TASK DIRECTIONS: The number of lines in the records that include "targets" is all you should give.

|---|

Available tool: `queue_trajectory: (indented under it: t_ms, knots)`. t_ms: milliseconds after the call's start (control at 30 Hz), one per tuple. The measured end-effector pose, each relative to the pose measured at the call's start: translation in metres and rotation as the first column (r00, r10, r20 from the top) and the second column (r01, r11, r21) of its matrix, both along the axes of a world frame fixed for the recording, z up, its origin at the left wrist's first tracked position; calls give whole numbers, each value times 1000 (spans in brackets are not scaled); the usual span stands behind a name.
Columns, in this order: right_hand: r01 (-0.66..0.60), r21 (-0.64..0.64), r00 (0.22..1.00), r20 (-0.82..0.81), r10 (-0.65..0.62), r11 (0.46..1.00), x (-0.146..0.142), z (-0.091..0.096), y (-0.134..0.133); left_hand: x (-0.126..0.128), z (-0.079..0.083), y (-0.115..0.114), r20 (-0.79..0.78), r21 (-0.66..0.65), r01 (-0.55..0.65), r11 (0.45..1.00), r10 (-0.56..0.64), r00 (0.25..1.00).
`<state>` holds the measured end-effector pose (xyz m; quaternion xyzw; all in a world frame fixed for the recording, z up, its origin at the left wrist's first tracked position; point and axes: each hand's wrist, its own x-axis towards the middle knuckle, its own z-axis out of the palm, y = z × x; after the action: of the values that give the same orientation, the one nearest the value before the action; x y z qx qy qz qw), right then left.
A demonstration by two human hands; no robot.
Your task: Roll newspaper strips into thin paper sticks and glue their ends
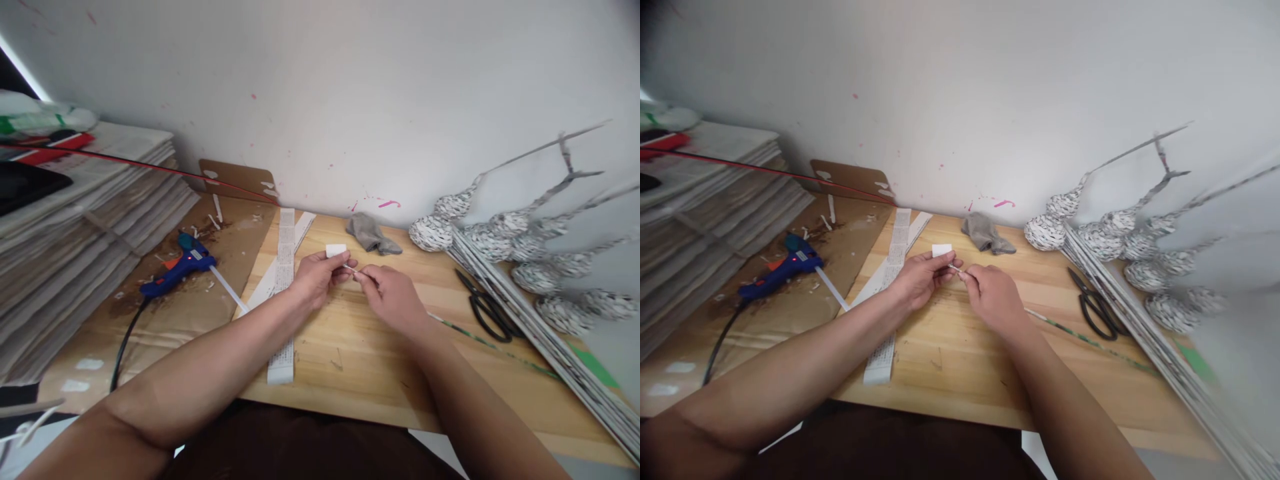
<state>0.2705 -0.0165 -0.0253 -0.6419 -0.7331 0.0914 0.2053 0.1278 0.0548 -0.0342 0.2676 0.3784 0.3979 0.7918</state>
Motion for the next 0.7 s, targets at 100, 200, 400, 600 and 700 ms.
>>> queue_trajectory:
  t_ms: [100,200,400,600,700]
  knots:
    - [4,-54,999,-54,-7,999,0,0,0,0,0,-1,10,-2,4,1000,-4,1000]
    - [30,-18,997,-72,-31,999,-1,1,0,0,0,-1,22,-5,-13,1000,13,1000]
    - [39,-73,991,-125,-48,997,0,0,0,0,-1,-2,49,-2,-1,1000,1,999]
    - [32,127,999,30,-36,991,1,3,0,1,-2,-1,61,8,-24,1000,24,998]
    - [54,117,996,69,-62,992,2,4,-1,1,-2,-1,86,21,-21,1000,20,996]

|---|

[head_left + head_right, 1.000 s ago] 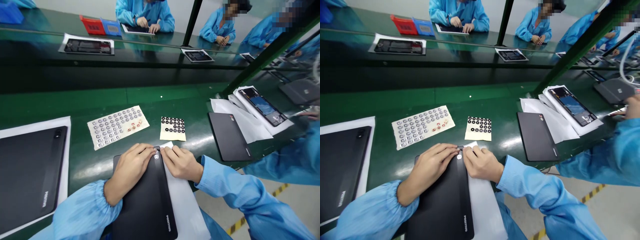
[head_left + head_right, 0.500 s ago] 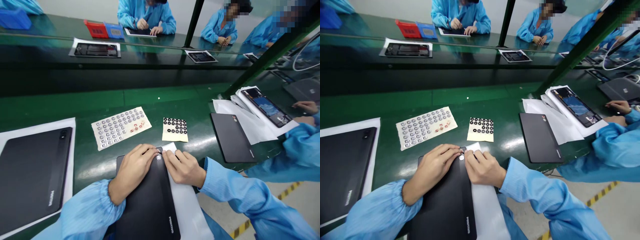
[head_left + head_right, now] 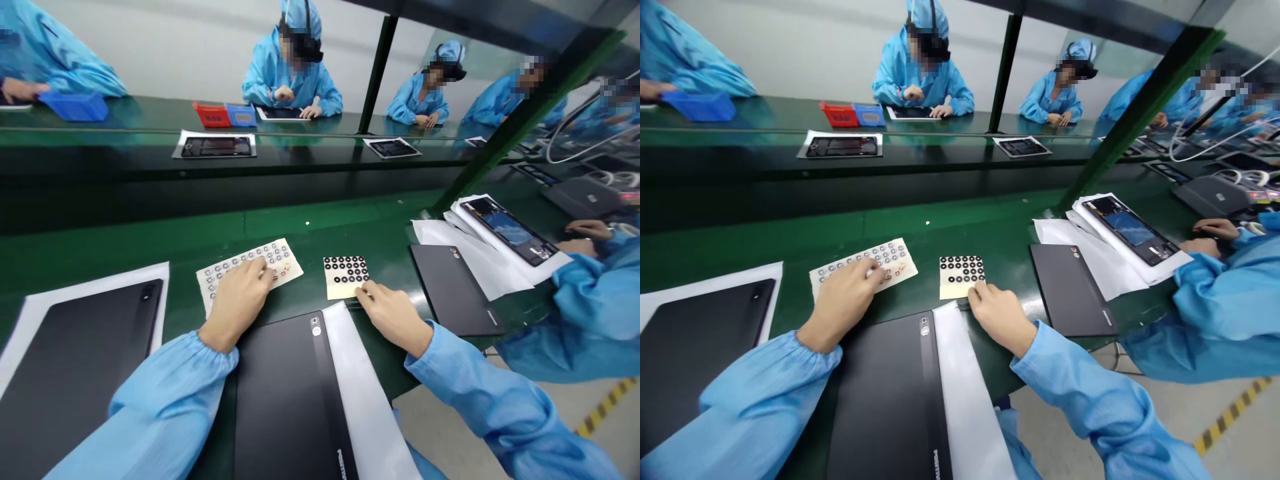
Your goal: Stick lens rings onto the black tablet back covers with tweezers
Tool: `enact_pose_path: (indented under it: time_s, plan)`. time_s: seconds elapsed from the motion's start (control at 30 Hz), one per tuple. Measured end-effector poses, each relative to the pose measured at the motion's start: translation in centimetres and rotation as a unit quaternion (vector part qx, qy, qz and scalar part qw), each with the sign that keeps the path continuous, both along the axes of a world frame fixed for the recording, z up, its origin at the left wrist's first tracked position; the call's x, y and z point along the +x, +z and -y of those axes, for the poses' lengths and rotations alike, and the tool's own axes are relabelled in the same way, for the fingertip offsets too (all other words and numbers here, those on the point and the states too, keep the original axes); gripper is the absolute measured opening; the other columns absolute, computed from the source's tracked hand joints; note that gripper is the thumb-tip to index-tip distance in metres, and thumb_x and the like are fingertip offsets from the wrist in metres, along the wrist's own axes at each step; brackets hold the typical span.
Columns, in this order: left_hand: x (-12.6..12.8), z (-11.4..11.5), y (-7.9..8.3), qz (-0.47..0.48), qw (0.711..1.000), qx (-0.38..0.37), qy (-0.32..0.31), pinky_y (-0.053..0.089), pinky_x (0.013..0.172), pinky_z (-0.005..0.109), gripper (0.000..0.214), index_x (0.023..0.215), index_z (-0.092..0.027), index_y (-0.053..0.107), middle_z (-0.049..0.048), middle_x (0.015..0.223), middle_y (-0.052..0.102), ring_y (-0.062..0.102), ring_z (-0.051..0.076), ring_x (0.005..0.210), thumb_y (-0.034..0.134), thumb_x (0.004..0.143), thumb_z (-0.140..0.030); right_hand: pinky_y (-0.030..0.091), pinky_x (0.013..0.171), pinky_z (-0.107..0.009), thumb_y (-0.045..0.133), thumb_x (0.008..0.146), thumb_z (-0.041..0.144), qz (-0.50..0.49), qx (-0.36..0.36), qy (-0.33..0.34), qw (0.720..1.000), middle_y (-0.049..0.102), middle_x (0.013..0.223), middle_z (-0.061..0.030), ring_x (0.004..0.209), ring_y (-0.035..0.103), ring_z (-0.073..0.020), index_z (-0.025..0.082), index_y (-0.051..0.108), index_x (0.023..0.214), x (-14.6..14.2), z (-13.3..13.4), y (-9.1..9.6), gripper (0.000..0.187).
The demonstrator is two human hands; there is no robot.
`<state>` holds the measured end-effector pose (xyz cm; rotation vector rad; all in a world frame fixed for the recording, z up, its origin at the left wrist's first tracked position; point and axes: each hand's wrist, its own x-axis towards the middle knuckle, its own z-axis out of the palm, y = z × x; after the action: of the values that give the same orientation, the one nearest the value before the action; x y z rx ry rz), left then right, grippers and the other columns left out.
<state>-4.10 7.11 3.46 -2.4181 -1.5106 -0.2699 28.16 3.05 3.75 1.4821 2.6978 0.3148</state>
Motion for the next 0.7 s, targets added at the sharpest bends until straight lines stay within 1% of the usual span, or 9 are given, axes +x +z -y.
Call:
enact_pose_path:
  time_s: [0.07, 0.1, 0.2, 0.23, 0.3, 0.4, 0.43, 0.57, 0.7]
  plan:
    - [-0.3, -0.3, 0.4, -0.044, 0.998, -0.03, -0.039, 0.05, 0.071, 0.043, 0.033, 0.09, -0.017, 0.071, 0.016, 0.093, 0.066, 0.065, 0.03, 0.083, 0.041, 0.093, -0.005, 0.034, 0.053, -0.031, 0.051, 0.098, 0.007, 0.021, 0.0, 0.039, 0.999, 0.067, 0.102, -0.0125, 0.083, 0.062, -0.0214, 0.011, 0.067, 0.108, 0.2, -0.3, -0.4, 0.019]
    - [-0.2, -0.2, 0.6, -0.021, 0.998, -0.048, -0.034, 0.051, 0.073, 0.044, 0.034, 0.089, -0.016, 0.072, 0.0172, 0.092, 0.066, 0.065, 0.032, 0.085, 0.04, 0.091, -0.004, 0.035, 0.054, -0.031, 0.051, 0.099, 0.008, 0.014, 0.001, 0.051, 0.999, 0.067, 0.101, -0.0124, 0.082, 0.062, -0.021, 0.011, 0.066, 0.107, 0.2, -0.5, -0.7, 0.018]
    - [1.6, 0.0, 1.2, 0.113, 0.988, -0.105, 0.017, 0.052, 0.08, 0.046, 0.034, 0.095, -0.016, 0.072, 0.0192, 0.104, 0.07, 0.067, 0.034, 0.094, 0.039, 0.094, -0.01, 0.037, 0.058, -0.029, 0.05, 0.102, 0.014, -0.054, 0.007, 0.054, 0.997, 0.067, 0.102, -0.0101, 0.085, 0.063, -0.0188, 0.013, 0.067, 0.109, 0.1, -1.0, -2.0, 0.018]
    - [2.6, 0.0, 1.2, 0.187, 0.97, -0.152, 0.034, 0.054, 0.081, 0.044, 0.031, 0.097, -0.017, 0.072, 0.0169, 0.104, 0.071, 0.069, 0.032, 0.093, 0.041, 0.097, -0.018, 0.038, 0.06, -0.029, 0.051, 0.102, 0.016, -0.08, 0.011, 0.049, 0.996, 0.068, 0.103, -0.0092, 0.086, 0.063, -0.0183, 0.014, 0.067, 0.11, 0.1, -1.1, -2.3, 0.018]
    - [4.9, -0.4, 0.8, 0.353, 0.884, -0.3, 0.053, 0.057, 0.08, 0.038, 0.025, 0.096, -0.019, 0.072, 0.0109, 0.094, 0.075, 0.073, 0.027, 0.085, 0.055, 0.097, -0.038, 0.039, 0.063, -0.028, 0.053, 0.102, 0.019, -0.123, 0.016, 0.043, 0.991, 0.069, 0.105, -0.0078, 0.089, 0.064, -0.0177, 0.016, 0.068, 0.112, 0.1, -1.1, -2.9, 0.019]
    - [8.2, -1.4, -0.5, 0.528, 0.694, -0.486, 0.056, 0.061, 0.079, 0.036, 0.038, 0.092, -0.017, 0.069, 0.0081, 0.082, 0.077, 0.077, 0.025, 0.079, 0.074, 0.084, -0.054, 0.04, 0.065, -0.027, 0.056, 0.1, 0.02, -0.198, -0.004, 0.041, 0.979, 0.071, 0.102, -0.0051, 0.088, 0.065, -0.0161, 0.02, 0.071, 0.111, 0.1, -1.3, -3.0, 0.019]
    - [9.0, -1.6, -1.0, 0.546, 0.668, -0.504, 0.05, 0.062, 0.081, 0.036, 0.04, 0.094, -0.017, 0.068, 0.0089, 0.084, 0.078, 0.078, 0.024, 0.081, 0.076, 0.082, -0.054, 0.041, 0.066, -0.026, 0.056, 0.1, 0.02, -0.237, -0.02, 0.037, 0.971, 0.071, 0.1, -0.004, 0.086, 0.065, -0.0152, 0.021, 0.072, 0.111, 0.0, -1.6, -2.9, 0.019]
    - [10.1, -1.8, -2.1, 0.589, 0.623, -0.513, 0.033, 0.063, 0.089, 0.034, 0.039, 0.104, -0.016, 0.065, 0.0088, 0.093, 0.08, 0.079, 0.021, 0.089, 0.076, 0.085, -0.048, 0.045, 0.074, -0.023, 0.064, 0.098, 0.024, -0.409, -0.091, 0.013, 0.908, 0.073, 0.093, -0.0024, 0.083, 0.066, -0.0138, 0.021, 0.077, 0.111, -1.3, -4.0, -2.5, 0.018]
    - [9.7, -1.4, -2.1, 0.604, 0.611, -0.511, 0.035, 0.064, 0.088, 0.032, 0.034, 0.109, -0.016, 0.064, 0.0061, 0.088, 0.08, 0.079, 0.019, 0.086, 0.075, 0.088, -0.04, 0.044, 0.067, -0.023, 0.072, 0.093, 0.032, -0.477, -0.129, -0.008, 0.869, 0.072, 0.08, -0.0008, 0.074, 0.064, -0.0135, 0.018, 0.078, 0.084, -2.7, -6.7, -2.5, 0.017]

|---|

SOLUTION BELOW: 2